Task prompt:
Set every line of the data down again exactly, and keep the pictures out.

☆ ☆ ☆ ☆ ☆ ☆ ☆

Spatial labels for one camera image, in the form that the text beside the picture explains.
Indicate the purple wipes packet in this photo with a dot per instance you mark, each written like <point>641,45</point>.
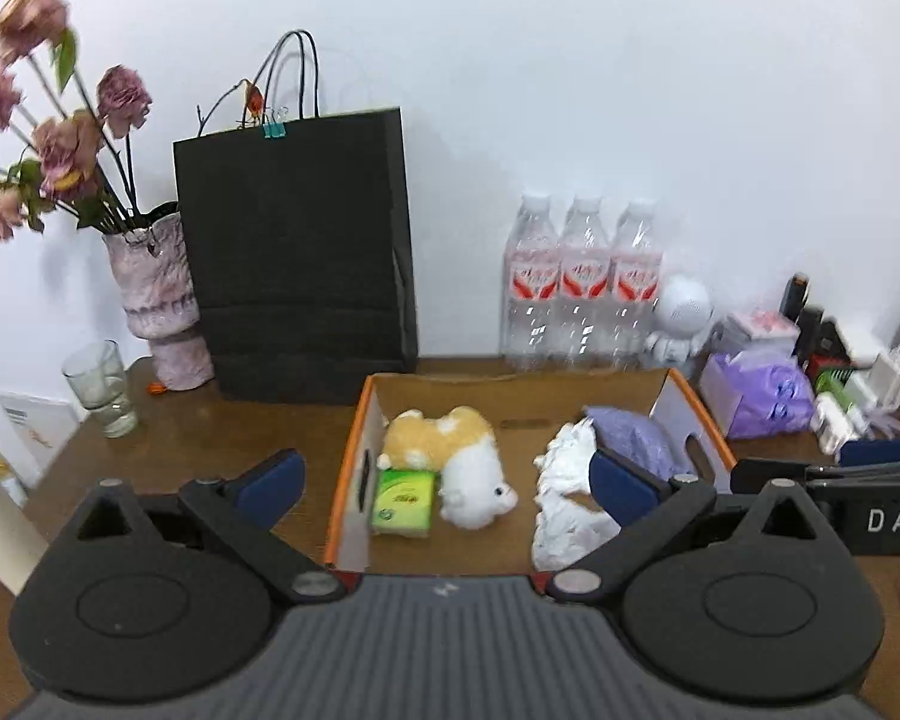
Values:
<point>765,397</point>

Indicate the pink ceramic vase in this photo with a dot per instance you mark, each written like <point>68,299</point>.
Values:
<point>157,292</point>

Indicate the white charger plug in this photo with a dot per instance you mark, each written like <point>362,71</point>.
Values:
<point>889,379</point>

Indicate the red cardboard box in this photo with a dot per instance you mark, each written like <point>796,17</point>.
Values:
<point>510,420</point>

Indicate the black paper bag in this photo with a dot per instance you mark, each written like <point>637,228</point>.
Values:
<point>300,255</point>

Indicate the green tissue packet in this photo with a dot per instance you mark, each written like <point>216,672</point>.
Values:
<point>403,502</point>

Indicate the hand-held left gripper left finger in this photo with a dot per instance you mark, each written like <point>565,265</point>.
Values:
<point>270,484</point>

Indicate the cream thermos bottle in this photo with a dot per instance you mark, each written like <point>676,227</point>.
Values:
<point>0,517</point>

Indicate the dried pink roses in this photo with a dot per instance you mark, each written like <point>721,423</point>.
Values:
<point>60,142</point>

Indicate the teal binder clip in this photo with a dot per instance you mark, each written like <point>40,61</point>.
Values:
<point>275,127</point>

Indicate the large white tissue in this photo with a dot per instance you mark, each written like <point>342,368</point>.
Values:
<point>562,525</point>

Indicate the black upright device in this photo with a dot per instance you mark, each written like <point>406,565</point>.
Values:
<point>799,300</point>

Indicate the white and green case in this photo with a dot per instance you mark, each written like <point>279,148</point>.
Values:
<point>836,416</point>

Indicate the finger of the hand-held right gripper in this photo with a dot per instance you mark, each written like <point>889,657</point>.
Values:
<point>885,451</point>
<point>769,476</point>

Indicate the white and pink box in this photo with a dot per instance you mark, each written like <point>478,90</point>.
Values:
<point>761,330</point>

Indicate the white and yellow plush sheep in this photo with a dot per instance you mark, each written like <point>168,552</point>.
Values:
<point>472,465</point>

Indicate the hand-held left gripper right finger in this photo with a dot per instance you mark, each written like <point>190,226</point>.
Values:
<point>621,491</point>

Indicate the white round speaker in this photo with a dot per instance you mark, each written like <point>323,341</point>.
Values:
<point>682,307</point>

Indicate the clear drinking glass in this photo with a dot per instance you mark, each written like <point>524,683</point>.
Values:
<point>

☆ ☆ ☆ ☆ ☆ ☆ ☆

Answer to the exercise:
Spatial labels for one camera image, in the form that the text beside the picture explains.
Indicate the purple wipes packet in this photo with a dot per instance you mark, each written like <point>641,45</point>.
Values:
<point>765,397</point>

Indicate the pink ceramic vase in this photo with a dot per instance you mark, each written like <point>68,299</point>.
Values:
<point>157,292</point>

Indicate the white charger plug in this photo with a dot per instance you mark, each written like <point>362,71</point>.
Values:
<point>889,379</point>

Indicate the red cardboard box in this photo with a dot per instance you mark, each written like <point>796,17</point>.
Values:
<point>510,420</point>

Indicate the black paper bag in this photo with a dot per instance you mark, each written like <point>637,228</point>.
Values:
<point>300,255</point>

Indicate the green tissue packet in this photo with a dot per instance you mark, each written like <point>216,672</point>.
Values:
<point>403,502</point>

Indicate the hand-held left gripper left finger in this photo with a dot per instance you mark, each written like <point>565,265</point>.
Values:
<point>270,484</point>

Indicate the cream thermos bottle in this photo with a dot per instance you mark, each written like <point>676,227</point>.
Values:
<point>0,517</point>

Indicate the dried pink roses in this photo with a dot per instance you mark, each written like <point>721,423</point>.
Values:
<point>60,142</point>

Indicate the teal binder clip in this photo with a dot per instance you mark, each written like <point>40,61</point>.
Values:
<point>275,127</point>

Indicate the large white tissue in this photo with a dot per instance you mark, each written like <point>342,368</point>.
Values:
<point>562,525</point>

Indicate the black upright device in this photo with a dot per instance you mark, each written like <point>406,565</point>.
Values:
<point>799,300</point>

Indicate the white and green case in this photo with a dot per instance you mark, each written like <point>279,148</point>.
Values:
<point>836,416</point>

Indicate the finger of the hand-held right gripper in this photo with a dot per instance you mark, each written like <point>889,657</point>.
Values:
<point>885,451</point>
<point>769,476</point>

Indicate the white and pink box in this photo with a dot per instance you mark, each written like <point>478,90</point>.
Values:
<point>761,330</point>

Indicate the white and yellow plush sheep in this photo with a dot per instance you mark, each written like <point>168,552</point>.
Values:
<point>472,465</point>

Indicate the hand-held left gripper right finger in this photo with a dot per instance you mark, each written like <point>190,226</point>.
Values:
<point>621,491</point>

Indicate the white round speaker in this photo with a dot per instance you mark, each written like <point>323,341</point>.
Values:
<point>682,307</point>

Indicate the clear drinking glass in this photo with a dot per instance you mark, each written like <point>524,683</point>.
Values:
<point>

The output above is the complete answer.